2016-04-07

Zombie Mayhem in Tianjin

Resolving zombie debt has hit a roadblock: banks, governments and executives all have different ideas about how to solve the problem. The local government wants extend and pretend for now.

Caixin: Intense Jostling over an Indebted Steelmaker
A creditors committee formed in March by the government of Tianjin, which owns Bohai, drafted a restructuring plan. However, a person close to the government's State-owned Asset Supervision and Administration Commission (SASAC) said that progress toward a settlement has been stymied by concerns raised by bankers.

Wary bankers may be questioning the committee's proposal to grant Bohai loan extensions and cut interest rates on existing debt by 10 percent. Separately, some bankers have asked the government to allow banks to sell land that Bohai used as collateral and use the proceeds to pay down debt. But officials have floated a separate plan that clashes with the bankers' proposal, a bank source said, on the grounds that Bohai apparently lacks clear title to some collateralized land.

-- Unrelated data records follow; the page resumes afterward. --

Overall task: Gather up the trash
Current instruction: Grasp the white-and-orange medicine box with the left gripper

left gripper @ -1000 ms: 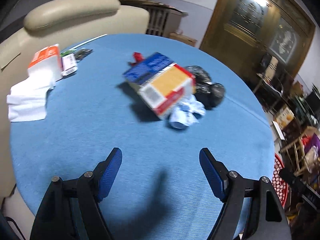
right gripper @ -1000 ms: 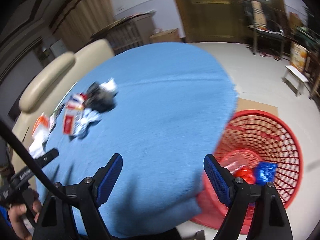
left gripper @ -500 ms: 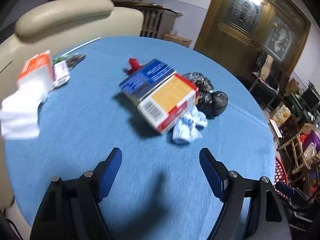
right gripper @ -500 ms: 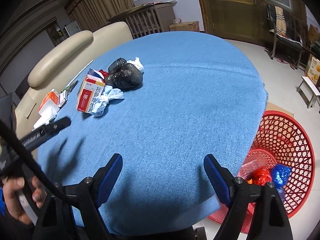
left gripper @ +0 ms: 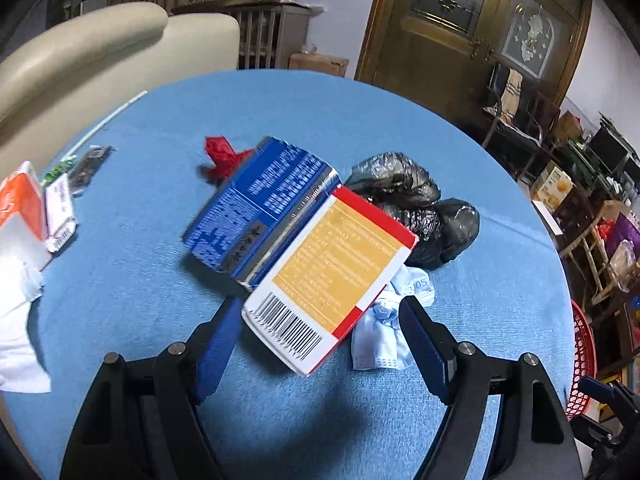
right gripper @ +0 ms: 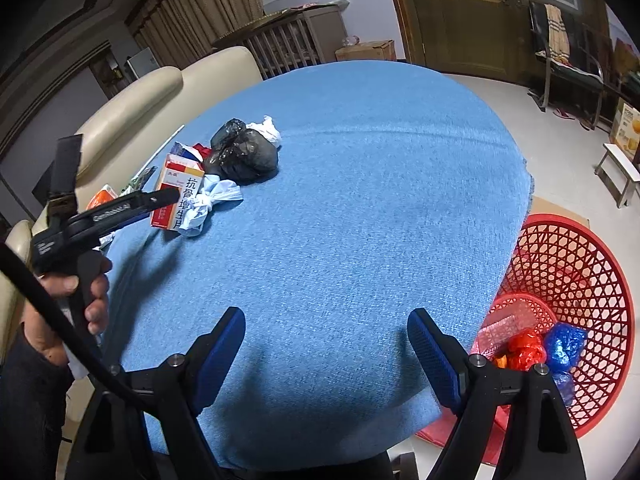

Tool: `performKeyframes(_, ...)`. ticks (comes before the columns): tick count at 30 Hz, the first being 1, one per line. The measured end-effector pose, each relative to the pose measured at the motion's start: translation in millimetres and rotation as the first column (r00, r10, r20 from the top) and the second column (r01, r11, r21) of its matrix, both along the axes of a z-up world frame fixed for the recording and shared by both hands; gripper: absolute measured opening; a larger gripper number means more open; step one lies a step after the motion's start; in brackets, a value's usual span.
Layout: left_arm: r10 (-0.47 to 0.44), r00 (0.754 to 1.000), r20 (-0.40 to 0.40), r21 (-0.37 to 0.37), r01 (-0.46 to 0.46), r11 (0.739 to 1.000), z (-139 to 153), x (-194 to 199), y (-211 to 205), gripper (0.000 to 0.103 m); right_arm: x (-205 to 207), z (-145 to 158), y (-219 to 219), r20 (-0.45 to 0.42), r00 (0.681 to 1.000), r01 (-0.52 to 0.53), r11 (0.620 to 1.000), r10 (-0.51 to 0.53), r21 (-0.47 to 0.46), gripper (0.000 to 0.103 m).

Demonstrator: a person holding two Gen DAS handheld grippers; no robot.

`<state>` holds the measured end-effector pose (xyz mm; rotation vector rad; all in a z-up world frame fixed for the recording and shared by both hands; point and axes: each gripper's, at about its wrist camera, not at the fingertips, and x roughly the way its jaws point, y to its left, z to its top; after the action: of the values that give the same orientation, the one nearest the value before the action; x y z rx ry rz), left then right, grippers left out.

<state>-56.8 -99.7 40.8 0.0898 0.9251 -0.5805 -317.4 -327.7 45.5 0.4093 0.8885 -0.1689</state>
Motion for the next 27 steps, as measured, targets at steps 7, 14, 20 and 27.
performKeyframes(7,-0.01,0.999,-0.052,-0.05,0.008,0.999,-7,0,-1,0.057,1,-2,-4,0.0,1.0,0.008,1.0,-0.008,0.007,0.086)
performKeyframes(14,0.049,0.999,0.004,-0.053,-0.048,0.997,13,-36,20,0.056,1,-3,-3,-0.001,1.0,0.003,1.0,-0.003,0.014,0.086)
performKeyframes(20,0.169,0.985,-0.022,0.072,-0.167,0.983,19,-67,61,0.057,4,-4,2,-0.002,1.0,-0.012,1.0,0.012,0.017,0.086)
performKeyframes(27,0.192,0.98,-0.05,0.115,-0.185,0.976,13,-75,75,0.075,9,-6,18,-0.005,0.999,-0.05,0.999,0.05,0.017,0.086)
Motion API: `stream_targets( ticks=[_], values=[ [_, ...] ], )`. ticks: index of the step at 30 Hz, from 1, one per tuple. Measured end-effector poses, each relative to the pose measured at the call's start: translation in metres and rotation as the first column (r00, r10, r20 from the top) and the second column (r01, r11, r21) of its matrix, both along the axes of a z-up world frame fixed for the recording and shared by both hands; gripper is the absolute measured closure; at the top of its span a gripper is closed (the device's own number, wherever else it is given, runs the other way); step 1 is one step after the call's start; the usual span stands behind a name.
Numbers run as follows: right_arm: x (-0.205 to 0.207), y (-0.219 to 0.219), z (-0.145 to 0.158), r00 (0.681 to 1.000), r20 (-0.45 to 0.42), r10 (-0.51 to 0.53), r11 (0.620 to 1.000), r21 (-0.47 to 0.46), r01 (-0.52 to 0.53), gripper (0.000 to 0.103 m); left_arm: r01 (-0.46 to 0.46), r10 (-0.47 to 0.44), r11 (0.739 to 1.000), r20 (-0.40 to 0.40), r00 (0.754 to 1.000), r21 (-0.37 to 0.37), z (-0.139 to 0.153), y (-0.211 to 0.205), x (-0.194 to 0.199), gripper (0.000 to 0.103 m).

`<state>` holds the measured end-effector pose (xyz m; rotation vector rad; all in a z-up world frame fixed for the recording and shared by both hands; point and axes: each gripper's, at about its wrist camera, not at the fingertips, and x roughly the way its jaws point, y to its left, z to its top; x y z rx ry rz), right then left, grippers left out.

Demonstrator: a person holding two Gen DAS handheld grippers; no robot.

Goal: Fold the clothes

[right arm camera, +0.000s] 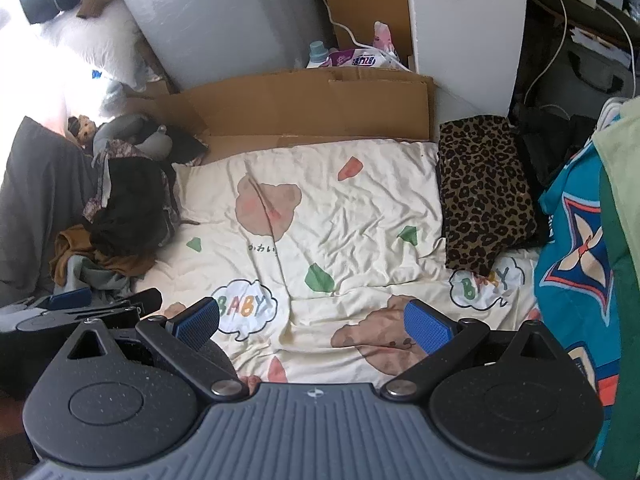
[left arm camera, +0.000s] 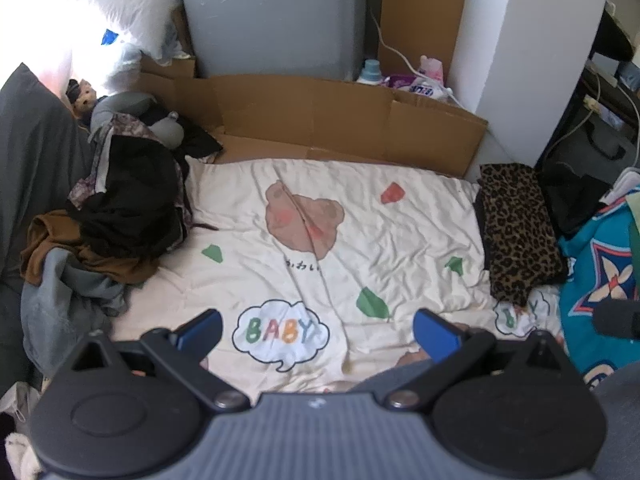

...The government "has asked banks to continue lending" to Bohai "and the government will pay the interest," said a source at a Tianjin branch of a major state-run bank. In addition, the central bank has offered at least some financial support to banks.

Another option the government is considering, the source said, is a debt-for-equity swap program. People close to the creditor committee determined that the steelmaker's assets were worth about 290 billion yuan.
The company, which borrowed heavily to expand on the back of a government stimulus program following the 2008 global financial crisis, now owes "an astronomical" amount, a bank source said.
Subsidiary Tianjin Steel sold its workers bad debt:
Tianjin Iron & Steel's liabilities rose to 60 billion yuan early this year from 32.8 billion yuan at the end of 2014, the reports said.

The subsidiary has apparently left banks in the lurch. A person close to the company said that "Tianjin Iron & Steel has been unable to pay banks the interest (on its loans) since 2011."

Company employees have also felt the heat. Several bank sources said Tianjin Iron & Steel raised about 3 billion yuan by selling a high-yielding trust product to its workers through a firm called Northern International Trust Co., but ever since has had trouble repaying them.